You make all very good points and I agree with you. But the thing is then why exactly does the church allow Catholics to marry non-Catholic Christians or non-Christians? It must be possible and permissible in some situations.


#12

Perhaps Rosslyn is the place he is from.


#13

Rosslyn VA is just across the potomac from washington dc.


#14

Touche!

Must reconsider


#15

Well, technically she doesn’t allow it . Catholics are required to marry Catholics and to marry in the Church. That’s the rule. But it’s a rule that can be dispensed by the priest (for marrying a non-Catholic Christian) or by the Bishop (for marrying a non-Christian).


#16

Yes and the Catholic promises that the children are to be raised in the Catholic faith and the other spouse is supportive and and understand this is the obligation of the Catholic partner.


#17

In most cases it would be inadvisable to date a divorced woman who in the eyes of the church is still married, but there are circumstances in which it reasonable to think that the first marriage can be annulled and the woman be brought into the church. I’d explain that that would have to be done as quickly as possible, but on guard that she converts too easily and not truly for herself.

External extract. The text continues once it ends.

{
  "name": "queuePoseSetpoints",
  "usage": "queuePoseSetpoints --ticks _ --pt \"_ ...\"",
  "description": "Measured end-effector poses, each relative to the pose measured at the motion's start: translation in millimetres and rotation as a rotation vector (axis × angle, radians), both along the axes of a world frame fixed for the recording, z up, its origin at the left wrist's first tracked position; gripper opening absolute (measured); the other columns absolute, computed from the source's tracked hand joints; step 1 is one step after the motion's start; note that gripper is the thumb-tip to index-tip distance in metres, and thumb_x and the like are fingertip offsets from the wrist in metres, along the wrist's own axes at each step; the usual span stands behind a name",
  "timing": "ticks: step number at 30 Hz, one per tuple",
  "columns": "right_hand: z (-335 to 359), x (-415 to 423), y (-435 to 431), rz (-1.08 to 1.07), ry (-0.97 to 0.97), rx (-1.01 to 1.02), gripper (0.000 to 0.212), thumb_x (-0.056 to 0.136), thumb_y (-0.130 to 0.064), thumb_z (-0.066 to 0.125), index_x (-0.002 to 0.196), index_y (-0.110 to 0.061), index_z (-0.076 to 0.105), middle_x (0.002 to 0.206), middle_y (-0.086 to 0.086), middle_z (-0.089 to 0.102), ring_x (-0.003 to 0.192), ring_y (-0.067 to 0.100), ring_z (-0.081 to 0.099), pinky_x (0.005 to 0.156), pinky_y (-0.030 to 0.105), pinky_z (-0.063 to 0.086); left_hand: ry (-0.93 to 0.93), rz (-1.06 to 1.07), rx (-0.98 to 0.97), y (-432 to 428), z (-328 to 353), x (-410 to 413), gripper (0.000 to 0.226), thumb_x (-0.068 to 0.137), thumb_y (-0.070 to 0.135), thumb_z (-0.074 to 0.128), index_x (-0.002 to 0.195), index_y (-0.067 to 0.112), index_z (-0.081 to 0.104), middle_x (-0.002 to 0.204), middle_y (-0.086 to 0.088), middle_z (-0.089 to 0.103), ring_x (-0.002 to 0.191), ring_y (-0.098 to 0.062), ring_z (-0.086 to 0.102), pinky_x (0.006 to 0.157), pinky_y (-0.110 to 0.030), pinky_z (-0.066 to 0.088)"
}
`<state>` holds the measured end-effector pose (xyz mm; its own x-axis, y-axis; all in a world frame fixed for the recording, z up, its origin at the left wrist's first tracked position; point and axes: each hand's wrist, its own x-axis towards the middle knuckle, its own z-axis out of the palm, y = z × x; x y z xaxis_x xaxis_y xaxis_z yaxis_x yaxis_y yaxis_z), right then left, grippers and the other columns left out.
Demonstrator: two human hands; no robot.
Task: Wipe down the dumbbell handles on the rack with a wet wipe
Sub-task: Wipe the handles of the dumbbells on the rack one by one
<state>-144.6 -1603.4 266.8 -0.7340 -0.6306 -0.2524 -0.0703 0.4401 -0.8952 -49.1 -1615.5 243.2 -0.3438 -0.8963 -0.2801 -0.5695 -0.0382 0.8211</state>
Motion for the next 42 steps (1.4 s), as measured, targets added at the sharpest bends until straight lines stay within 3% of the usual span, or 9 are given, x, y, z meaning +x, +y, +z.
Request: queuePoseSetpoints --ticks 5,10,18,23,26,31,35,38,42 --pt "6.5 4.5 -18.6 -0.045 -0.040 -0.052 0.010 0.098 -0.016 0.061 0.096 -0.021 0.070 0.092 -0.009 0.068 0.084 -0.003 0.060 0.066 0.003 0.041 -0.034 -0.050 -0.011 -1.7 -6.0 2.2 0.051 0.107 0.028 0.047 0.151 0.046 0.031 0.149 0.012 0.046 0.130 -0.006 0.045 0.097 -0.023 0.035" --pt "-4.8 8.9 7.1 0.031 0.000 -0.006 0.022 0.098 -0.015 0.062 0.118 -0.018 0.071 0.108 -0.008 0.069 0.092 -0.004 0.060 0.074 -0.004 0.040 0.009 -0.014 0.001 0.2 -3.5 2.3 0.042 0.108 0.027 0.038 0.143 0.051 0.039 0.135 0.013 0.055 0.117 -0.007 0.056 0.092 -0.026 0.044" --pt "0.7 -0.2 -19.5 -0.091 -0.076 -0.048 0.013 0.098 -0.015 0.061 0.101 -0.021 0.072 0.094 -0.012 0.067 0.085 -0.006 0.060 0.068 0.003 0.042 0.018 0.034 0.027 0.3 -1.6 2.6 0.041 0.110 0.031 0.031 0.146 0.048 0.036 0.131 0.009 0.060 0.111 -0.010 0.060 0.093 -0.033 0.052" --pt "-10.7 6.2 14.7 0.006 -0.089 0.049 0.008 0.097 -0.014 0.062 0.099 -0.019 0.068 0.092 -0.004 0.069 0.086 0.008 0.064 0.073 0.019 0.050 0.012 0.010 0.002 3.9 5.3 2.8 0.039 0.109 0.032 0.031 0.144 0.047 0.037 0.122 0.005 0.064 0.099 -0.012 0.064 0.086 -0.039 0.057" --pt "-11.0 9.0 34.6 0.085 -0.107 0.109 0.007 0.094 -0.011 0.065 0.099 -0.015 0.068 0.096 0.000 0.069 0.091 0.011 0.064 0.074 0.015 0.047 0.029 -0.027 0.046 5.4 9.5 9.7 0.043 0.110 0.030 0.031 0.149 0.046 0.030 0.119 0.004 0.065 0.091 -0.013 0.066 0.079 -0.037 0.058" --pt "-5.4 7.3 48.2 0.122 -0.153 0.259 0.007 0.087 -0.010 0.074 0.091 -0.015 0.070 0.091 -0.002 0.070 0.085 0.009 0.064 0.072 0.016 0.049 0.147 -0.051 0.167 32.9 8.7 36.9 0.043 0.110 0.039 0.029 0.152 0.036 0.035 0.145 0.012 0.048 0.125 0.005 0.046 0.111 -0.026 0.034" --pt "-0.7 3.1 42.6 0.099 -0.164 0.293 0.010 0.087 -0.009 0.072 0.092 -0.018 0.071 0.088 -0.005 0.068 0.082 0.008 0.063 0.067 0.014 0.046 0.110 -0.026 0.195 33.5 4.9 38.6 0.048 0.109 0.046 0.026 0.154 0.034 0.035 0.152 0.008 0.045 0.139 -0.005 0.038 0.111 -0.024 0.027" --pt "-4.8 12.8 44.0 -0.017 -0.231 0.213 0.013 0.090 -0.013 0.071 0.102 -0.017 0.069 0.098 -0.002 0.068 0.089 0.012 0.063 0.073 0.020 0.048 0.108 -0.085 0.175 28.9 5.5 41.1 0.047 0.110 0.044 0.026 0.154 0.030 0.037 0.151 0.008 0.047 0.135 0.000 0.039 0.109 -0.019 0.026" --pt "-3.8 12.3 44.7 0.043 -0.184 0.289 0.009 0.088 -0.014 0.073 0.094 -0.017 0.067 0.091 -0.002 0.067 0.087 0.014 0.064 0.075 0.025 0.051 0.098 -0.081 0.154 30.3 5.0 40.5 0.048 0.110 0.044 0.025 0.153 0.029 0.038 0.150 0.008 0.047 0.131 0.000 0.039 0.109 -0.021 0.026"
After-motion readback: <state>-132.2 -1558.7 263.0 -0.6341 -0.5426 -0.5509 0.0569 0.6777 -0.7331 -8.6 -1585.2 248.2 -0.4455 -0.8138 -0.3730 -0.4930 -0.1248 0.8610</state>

Dating? there is no clear definition of what dating is. A man and a woman can go and do things together, but not be free to marry. The romantic attractions can be present, but strictly not enacted. Explanations clearly made that her freedom from the previous marriage must come at the first displayed hint of romantic attractions by either. My point is that there are rare cases where this may work and lead to a good Catholic marriage, but the pit falls are many and one should probably only proceed with dating with the council of a good Catholic spiritual adviser whom you will trust and heed if he/she tells you to end it.


#18

Thing is in my parish there are not many young people. I am 44 yo so maybe shouldn’t be looking at them anyway. And no people my age single that I know of. And there are many older married persons. There’s nothing in the vicariate anyway that promotes Catholic dating. I have heard people say it’s not good to be alone. I guess that would depend on what you are saying exactly because sometimes it is better to be alone.

Let me ask you Corki, and anyone else because Corki is good with catechesis. Is marriage more for child rearing than just being with someone?


#19

What you explain here is one of the reasons why it is relatively easy to get permission to marry a non-Catholic. Like I said, that’s the rule but it’s a rule that can be dispensed.

Let me ask you Corki, and anyone else because Corki is good with catechesis. Is marriage more for child rearing than just being with someone?

A Catholic marriage isn’t “just being with someone”. The first purpose of marriage is to create a family and bring children into the world should that be God’s will. The complementary purpose of marriage is to support each other and help to get your spouse to Heaven. Companionship is a great fringe benefit of marriage but it’s not the main purpose.